=== Section Start ===
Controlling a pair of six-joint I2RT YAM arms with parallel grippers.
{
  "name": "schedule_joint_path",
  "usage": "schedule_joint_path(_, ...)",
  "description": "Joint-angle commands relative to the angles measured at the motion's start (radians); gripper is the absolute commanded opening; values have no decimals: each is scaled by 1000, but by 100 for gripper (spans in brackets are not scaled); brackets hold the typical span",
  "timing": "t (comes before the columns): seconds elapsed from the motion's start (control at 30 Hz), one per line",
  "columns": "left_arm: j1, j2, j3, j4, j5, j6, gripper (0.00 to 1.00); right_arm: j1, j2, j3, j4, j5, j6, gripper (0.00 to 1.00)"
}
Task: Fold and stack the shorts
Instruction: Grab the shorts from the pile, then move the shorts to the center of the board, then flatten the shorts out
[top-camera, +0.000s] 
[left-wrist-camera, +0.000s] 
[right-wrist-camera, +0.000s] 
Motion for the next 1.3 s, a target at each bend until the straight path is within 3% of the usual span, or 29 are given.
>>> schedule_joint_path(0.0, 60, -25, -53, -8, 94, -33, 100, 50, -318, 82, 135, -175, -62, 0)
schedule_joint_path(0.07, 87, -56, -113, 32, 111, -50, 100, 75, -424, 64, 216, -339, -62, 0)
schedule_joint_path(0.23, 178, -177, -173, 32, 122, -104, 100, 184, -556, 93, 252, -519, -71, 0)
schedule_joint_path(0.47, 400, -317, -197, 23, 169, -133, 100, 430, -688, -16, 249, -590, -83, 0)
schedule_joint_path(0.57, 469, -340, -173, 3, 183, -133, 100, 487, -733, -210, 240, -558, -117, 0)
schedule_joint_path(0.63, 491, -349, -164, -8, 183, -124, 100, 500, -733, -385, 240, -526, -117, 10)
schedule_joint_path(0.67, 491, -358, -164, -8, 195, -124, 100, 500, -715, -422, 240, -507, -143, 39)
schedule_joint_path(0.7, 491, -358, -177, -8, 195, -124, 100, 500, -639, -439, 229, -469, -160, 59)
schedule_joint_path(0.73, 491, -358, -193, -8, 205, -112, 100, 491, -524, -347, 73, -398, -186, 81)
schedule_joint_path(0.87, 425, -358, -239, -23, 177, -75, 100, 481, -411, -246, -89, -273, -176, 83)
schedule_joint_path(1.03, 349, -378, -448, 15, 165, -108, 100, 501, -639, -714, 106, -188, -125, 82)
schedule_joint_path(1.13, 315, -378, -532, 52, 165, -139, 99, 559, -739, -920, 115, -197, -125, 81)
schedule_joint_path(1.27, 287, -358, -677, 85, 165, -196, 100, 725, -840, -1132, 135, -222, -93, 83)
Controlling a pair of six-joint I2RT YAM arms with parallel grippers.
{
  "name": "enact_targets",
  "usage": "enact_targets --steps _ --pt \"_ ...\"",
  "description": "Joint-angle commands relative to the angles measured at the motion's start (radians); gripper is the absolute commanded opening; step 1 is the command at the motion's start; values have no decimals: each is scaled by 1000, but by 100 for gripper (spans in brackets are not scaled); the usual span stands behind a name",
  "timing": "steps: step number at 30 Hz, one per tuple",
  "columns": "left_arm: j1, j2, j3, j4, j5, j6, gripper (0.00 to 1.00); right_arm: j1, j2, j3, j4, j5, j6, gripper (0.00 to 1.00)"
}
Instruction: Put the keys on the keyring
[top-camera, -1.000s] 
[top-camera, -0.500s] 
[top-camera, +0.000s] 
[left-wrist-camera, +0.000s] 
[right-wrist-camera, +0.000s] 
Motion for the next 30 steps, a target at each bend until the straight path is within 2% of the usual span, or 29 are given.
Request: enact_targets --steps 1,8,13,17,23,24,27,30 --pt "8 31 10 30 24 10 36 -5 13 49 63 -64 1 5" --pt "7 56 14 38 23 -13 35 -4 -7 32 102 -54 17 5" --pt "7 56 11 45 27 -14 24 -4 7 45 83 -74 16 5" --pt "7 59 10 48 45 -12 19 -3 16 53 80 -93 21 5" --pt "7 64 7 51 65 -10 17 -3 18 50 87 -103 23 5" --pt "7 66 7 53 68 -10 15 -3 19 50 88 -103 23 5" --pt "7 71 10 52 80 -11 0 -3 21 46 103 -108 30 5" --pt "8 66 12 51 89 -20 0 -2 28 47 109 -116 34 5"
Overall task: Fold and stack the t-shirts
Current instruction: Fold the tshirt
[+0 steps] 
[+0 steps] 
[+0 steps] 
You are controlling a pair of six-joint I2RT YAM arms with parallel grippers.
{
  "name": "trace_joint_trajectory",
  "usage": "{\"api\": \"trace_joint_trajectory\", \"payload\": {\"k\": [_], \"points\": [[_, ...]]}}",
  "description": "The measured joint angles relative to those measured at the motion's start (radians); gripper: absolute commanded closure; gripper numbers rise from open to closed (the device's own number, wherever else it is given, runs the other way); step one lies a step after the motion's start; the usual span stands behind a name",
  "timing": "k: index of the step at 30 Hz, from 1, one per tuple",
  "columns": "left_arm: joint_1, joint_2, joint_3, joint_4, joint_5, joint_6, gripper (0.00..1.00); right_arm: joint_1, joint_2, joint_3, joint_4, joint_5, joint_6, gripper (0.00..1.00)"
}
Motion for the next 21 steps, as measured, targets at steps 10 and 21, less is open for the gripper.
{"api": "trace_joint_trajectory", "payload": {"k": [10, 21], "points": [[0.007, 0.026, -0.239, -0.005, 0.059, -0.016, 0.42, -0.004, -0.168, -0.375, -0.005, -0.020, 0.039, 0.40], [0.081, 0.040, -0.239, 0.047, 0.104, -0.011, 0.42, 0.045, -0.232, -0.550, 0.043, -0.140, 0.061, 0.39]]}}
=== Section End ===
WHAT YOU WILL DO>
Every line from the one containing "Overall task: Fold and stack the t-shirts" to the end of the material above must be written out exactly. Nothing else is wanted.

WRITTEN ANSWER>
Overall task: Fold and stack the t-shirts
Current instruction: Fold the tshirt
[+0 steps] 
[+0 steps] 
[+0 steps] 
You are controlling a pair of six-joint I2RT YAM arms with parallel grippers.
{
  "name": "trace_joint_trajectory",
  "usage": "{\"api\": \"trace_joint_trajectory\", \"payload\": {\"k\": [_], \"points\": [[_, ...]]}}",
  "description": "The measured joint angles relative to those measured at the motion's start (radians); gripper: absolute commanded closure; gripper numbers rise from open to closed (the device's own number, wherever else it is given, runs the other way); step one lies a step after the motion's start; the usual span stands behind a name",
  "timing": "k: index of the step at 30 Hz, from 1, one per tuple",
  "columns": "left_arm: joint_1, joint_2, joint_3, joint_4, joint_5, joint_6, gripper (0.00..1.00); right_arm: joint_1, joint_2, joint_3, joint_4, joint_5, joint_6, gripper (0.00..1.00)"
}
Motion for the next 21 steps, as measured, targets at steps 10 and 21, less is open for the gripper.
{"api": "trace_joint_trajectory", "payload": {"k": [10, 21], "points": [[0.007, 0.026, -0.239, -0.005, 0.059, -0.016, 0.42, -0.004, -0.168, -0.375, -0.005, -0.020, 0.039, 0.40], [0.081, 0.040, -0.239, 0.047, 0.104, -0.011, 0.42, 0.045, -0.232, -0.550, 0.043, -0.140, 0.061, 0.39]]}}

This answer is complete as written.